= Beginning of Section =

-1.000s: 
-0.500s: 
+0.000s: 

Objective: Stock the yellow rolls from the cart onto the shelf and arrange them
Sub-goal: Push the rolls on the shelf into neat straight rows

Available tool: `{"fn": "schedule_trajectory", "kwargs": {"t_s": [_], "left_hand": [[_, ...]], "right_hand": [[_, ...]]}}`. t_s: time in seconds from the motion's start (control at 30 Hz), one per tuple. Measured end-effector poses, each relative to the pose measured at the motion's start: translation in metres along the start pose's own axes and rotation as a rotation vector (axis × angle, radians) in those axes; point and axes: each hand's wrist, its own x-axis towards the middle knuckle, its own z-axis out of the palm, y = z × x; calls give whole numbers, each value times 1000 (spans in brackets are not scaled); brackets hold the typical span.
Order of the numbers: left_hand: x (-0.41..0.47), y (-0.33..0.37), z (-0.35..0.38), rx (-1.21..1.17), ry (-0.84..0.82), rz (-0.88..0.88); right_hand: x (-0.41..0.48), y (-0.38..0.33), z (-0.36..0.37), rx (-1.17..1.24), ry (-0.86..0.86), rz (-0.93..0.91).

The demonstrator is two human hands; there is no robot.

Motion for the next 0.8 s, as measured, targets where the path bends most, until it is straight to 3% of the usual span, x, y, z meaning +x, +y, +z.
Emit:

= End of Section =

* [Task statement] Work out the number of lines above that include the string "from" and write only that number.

* [Exercise solution] 2